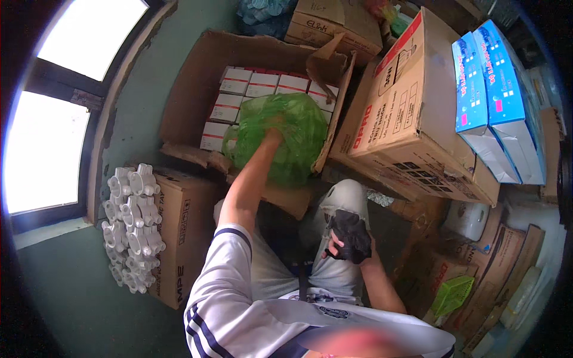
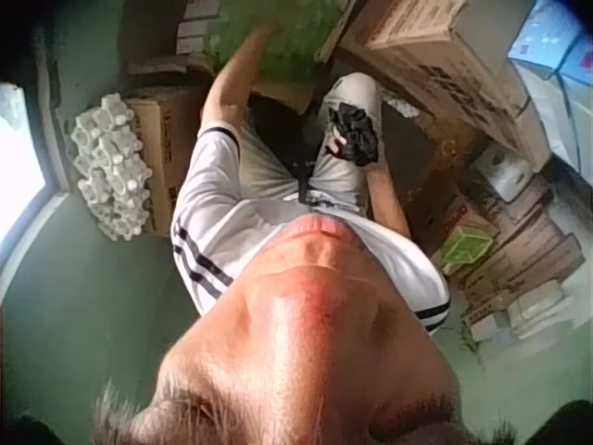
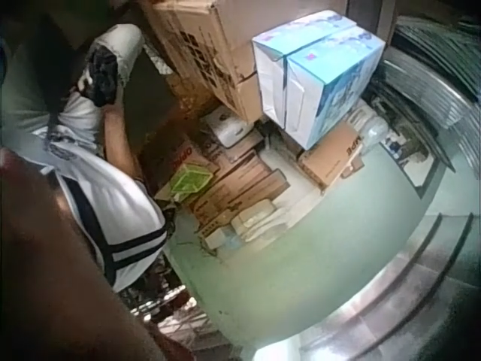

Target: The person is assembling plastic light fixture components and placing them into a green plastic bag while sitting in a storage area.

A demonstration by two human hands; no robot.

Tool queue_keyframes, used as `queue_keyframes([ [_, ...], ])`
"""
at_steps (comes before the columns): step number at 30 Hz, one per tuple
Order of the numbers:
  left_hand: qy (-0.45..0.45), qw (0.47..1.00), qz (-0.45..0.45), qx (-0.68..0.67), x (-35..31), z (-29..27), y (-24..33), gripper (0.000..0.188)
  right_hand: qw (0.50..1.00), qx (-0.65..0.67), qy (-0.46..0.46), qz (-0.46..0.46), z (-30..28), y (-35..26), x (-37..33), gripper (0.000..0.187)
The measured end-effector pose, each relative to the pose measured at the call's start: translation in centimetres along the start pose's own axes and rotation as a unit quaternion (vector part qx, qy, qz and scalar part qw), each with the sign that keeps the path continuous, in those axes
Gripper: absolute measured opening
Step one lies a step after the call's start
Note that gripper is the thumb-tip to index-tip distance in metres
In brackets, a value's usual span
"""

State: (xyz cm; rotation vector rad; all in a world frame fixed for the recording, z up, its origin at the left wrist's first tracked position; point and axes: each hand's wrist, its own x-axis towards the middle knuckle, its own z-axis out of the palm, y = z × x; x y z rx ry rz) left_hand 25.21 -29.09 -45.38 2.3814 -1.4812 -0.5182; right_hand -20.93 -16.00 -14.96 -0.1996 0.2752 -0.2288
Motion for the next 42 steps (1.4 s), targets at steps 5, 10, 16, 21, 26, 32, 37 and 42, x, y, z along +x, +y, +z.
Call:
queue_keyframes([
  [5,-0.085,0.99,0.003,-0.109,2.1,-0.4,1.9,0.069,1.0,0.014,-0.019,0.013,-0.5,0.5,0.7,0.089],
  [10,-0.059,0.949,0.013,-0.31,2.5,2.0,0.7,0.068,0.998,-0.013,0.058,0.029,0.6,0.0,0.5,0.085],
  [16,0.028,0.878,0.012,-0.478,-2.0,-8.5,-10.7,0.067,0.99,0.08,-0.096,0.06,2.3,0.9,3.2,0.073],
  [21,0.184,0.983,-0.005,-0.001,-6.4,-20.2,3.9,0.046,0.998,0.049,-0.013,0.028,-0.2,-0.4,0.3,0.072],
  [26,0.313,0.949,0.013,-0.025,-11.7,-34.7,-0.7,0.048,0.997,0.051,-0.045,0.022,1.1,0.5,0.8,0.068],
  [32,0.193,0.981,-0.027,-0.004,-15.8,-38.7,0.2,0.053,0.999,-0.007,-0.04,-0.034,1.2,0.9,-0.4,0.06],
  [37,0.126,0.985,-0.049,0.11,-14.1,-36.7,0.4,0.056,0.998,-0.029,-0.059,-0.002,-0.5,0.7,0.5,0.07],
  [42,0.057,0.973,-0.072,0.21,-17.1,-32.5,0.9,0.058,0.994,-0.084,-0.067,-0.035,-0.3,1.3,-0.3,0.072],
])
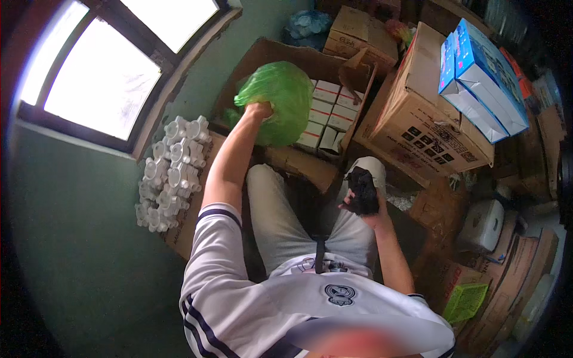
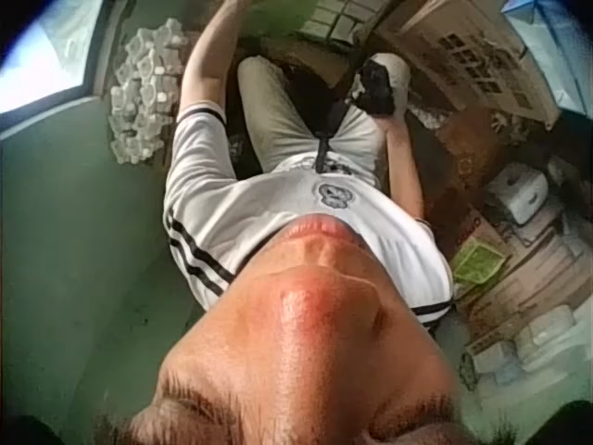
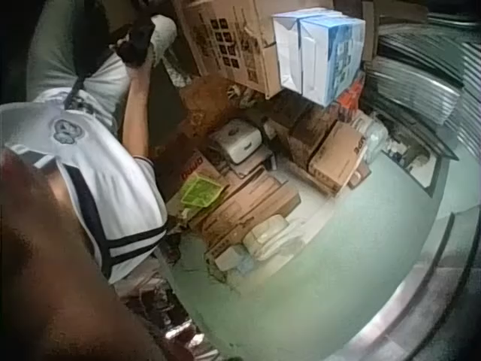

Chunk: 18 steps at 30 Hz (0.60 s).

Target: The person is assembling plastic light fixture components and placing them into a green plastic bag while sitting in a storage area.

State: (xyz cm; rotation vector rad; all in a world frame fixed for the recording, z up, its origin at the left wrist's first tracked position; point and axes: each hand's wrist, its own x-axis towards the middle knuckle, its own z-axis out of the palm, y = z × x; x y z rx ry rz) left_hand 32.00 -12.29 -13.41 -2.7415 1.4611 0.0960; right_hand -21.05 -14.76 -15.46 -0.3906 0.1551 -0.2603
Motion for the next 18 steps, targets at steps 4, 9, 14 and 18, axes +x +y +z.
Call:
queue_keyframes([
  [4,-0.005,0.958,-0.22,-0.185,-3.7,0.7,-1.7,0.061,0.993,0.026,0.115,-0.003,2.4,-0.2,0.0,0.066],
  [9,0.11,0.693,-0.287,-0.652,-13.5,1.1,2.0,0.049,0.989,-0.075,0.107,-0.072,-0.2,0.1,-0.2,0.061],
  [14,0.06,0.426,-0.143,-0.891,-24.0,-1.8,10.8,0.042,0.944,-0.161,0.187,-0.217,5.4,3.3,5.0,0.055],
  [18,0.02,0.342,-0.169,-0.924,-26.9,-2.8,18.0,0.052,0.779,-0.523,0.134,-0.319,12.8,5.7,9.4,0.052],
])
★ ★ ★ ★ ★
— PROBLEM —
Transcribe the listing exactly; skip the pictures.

— FINISHED TASK —
Target: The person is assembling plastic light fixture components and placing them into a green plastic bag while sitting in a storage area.

A demonstration by two human hands; no robot.

Tool queue_keyframes, used as `queue_keyframes([ [_, ...], ])`
"""
at_steps (comes before the columns): step number at 30 Hz, one per tuple
Order of the numbers:
  left_hand: qy (-0.45..0.45), qw (0.47..1.00), qz (-0.45..0.45), qx (-0.68..0.67), x (-35..31), z (-29..27), y (-24..33), gripper (0.000..0.188)
  right_hand: qw (0.50..1.00), qx (-0.65..0.67), qy (-0.46..0.46), qz (-0.46..0.46), z (-30..28), y (-35..26), x (-37..33), gripper (0.000..0.187)
The measured end-effector pose, each relative to the pose measured at the call's start: translation in centimetres along the start pose's own axes and rotation as a unit quaternion (vector part qx, qy, qz and scalar part qw), each with the sign that keeps the path continuous, in those axes
Gripper: absolute measured opening
Step one lies a step after the call's start
Note that gripper is the thumb-tip to index-tip distance in metres
In brackets, a value's usual span
"""

State: (xyz cm; rotation vector rad; all in a world frame fixed for the recording, z up, its origin at the left wrist's first tracked position; point and axes: each hand's wrist, its own x-axis towards the middle knuckle, its own z-axis out of the palm, y = z × x; x y z rx ry rz) left_hand 25.21 -29.09 -45.38 2.3814 -1.4812 -0.5182; right_hand -20.93 -16.00 -14.96 -0.1996 0.2752 -0.2288
Motion for the next 42 steps (1.4 s), targets at steps 5, 10, 16, 21, 26, 32, 37 and 42, x, y, z along +x, +y, +z.
Call:
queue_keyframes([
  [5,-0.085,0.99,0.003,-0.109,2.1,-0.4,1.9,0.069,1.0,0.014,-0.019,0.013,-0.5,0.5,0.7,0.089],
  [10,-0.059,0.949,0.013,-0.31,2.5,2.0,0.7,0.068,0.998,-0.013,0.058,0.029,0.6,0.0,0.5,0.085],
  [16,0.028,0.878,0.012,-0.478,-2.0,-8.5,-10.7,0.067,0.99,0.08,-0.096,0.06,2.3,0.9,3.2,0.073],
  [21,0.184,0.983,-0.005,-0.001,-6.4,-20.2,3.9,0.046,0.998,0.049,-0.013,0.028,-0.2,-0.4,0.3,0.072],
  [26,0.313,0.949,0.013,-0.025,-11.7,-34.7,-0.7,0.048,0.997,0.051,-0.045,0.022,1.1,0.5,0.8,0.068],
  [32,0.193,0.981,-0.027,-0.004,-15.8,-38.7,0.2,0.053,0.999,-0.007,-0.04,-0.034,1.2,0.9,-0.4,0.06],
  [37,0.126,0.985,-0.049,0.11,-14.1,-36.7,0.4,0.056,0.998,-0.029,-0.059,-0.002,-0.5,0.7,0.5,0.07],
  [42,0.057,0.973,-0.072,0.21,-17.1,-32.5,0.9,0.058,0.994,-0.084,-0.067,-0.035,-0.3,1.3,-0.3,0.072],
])

Chunk: 18 steps at 30 Hz (0.60 s).

Target: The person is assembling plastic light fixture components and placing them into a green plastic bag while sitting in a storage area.

State: (xyz cm; rotation vector rad; all in a world frame fixed for the recording, z up, its origin at the left wrist's first tracked position; point and axes: each hand's wrist, its own x-axis towards the middle knuckle, its own z-axis out of the palm, y = z × x; x y z rx ry rz) left_hand 32.00 -12.29 -13.41 -2.7415 1.4611 0.0960; right_hand -21.05 -14.76 -15.46 -0.3906 0.1551 -0.2603
Motion for the next 18 steps, targets at steps 4, 9, 14 and 18, axes +x +y +z.
Call:
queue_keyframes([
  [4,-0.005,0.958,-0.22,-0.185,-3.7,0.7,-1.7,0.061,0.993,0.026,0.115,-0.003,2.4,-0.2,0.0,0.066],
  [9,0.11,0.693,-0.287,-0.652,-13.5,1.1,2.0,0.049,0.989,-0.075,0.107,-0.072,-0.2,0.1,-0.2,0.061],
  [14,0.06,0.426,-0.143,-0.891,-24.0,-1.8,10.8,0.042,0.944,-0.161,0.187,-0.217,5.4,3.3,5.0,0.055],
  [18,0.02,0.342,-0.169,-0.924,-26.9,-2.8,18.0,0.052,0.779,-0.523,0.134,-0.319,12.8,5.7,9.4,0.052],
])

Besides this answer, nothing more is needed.